§ **Exercise details**: Print the whole listing, keeping every line exactly as given.

§ **Data listing**:
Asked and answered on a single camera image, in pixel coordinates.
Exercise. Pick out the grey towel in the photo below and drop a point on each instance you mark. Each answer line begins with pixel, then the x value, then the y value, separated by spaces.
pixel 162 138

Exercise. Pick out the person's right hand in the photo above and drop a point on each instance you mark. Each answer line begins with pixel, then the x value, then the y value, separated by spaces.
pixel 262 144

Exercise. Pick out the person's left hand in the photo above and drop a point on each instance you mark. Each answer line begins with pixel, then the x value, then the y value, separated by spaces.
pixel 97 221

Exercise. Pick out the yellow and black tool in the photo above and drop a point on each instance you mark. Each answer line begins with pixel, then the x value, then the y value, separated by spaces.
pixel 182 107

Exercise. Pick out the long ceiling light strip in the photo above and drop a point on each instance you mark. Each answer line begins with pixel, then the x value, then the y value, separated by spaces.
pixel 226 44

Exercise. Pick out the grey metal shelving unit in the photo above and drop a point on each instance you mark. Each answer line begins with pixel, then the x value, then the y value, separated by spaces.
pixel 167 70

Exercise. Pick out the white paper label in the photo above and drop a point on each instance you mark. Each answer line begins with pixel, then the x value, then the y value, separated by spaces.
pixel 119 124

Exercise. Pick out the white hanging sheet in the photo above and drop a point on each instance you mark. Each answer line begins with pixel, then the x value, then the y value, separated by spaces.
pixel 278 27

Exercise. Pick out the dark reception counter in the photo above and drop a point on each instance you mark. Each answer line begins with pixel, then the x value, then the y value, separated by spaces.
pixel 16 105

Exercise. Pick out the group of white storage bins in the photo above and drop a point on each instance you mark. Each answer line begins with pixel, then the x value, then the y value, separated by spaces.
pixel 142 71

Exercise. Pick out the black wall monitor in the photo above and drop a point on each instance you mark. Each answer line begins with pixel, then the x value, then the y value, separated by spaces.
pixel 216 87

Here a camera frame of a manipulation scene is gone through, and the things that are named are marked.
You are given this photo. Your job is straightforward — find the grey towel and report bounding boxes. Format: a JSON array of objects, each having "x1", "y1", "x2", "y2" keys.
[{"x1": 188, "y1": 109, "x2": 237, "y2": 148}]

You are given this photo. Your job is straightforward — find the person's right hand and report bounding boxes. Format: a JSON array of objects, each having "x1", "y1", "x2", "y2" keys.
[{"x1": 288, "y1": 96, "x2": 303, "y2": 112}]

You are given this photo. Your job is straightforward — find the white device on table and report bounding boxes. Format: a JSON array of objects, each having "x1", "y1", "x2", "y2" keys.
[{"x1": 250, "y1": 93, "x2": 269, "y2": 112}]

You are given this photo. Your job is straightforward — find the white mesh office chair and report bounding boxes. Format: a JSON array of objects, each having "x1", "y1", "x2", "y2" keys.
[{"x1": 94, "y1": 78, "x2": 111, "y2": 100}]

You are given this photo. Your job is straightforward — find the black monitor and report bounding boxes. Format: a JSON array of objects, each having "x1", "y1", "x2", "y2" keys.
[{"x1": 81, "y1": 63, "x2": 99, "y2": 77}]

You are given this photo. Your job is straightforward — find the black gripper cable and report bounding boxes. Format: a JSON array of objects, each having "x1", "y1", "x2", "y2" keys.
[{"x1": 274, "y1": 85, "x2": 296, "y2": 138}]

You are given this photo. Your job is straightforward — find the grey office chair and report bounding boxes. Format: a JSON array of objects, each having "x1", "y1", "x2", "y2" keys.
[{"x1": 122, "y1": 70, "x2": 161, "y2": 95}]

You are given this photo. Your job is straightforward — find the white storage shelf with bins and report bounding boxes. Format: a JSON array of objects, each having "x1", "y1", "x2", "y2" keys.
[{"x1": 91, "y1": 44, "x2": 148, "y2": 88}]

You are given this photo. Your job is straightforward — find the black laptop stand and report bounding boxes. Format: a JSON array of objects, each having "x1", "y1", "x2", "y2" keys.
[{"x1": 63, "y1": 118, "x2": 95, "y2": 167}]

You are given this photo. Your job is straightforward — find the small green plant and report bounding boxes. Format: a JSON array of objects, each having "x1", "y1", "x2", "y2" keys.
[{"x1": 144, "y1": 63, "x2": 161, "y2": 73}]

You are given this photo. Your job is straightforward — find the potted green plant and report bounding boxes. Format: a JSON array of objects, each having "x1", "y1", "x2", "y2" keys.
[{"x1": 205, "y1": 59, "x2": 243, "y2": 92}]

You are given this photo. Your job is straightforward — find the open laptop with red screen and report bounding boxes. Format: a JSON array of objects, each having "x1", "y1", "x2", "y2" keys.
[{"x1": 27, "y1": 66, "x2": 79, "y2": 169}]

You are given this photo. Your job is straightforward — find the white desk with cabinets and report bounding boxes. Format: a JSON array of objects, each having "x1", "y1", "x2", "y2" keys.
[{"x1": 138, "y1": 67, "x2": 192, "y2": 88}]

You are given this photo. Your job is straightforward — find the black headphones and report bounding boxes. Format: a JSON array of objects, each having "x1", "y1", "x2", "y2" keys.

§ **Result for this exercise**:
Asked and answered on a single camera image, in pixel coordinates.
Exercise. Pick out the grey towel in the photo below and drop a point on each instance you mark. Each answer line begins with pixel, then the x value, then the y value, separated by spaces.
pixel 162 138

Exercise. Pick out the person's right hand in the photo above and drop a point on each instance you mark. Each answer line begins with pixel, then the x value, then the y value, separated by spaces.
pixel 262 144

Exercise. Pick out the person's left hand in the photo above and drop a point on each instance you mark. Each answer line begins with pixel, then the x value, then the y value, separated by spaces.
pixel 97 221

Exercise. Pick out the yellow and black tool in the photo above and drop a point on each instance you mark. Each answer line begins with pixel, then the x value, then the y value, separated by spaces.
pixel 182 107

Exercise. Pick out the long ceiling light strip in the photo above and drop a point on each instance you mark. Each answer line begins with pixel, then the x value, then the y value, separated by spaces.
pixel 226 44

Exercise. Pick out the grey metal shelving unit in the photo above and drop a point on each instance you mark. Each answer line begins with pixel, then the x value, then the y value, separated by spaces.
pixel 167 70

Exercise. Pick out the white paper label in the photo above and drop a point on each instance you mark. Each answer line begins with pixel, then the x value, then the y value, separated by spaces.
pixel 119 124

Exercise. Pick out the white hanging sheet in the photo above and drop a point on each instance you mark. Each answer line begins with pixel, then the x value, then the y value, separated by spaces.
pixel 278 27

Exercise. Pick out the dark reception counter in the photo above and drop a point on each instance you mark. Each answer line begins with pixel, then the x value, then the y value, separated by spaces.
pixel 16 105

Exercise. Pick out the group of white storage bins in the photo above and drop a point on each instance you mark. Each answer line begins with pixel, then the x value, then the y value, separated by spaces.
pixel 142 71

Exercise. Pick out the black wall monitor in the photo above and drop a point on each instance you mark. Each answer line begins with pixel, then the x value, then the y value, separated by spaces.
pixel 216 87

Here a camera frame of a manipulation scene is gone through, and the things that are named are marked.
You are given this photo. Your job is straightforward — find the grey towel and report bounding boxes. Format: a JSON array of objects, each having "x1", "y1", "x2", "y2" keys.
[{"x1": 188, "y1": 109, "x2": 237, "y2": 148}]

You are given this photo. Your job is straightforward — find the person's right hand and report bounding boxes. Format: a JSON array of objects, each having "x1", "y1", "x2", "y2" keys.
[{"x1": 288, "y1": 96, "x2": 303, "y2": 112}]

You are given this photo. Your job is straightforward — find the white device on table and report bounding boxes. Format: a JSON array of objects, each having "x1", "y1", "x2", "y2" keys.
[{"x1": 250, "y1": 93, "x2": 269, "y2": 112}]

You are given this photo. Your job is straightforward — find the white mesh office chair and report bounding boxes. Format: a JSON array of objects, each having "x1", "y1", "x2", "y2" keys.
[{"x1": 94, "y1": 78, "x2": 111, "y2": 100}]

You are given this photo. Your job is straightforward — find the black monitor and report bounding boxes. Format: a JSON array of objects, each having "x1", "y1", "x2", "y2" keys.
[{"x1": 81, "y1": 63, "x2": 99, "y2": 77}]

You are given this photo. Your job is straightforward — find the black gripper cable and report bounding boxes. Format: a JSON array of objects, each having "x1", "y1", "x2", "y2" keys.
[{"x1": 274, "y1": 85, "x2": 296, "y2": 138}]

You are given this photo. Your job is straightforward — find the grey office chair and report bounding boxes. Format: a JSON array of objects, each having "x1", "y1", "x2", "y2" keys.
[{"x1": 122, "y1": 70, "x2": 161, "y2": 95}]

You are given this photo. Your job is straightforward — find the white storage shelf with bins and report bounding boxes. Format: a JSON array of objects, each having "x1", "y1", "x2", "y2" keys.
[{"x1": 91, "y1": 44, "x2": 148, "y2": 88}]

You are given this photo. Your job is straightforward — find the black laptop stand and report bounding boxes. Format: a JSON array of objects, each having "x1", "y1", "x2", "y2" keys.
[{"x1": 63, "y1": 118, "x2": 95, "y2": 167}]

You are given this photo. Your job is straightforward — find the small green plant and report bounding boxes. Format: a JSON array of objects, each having "x1", "y1", "x2", "y2" keys.
[{"x1": 144, "y1": 63, "x2": 161, "y2": 73}]

You are given this photo. Your job is straightforward — find the potted green plant and report bounding boxes. Format: a JSON array of objects, each having "x1", "y1", "x2", "y2" keys.
[{"x1": 205, "y1": 59, "x2": 243, "y2": 92}]

You are given this photo. Your job is straightforward — find the open laptop with red screen and report bounding boxes. Format: a JSON array of objects, each having "x1", "y1", "x2", "y2" keys.
[{"x1": 27, "y1": 66, "x2": 79, "y2": 169}]

You are given this photo. Your job is straightforward — find the white desk with cabinets and report bounding boxes. Format: a JSON array of objects, each having "x1", "y1", "x2", "y2" keys.
[{"x1": 138, "y1": 67, "x2": 192, "y2": 88}]

You are given this photo. Your job is straightforward — find the black headphones and report bounding boxes. Format: a JSON array of objects, each having "x1", "y1", "x2", "y2" keys.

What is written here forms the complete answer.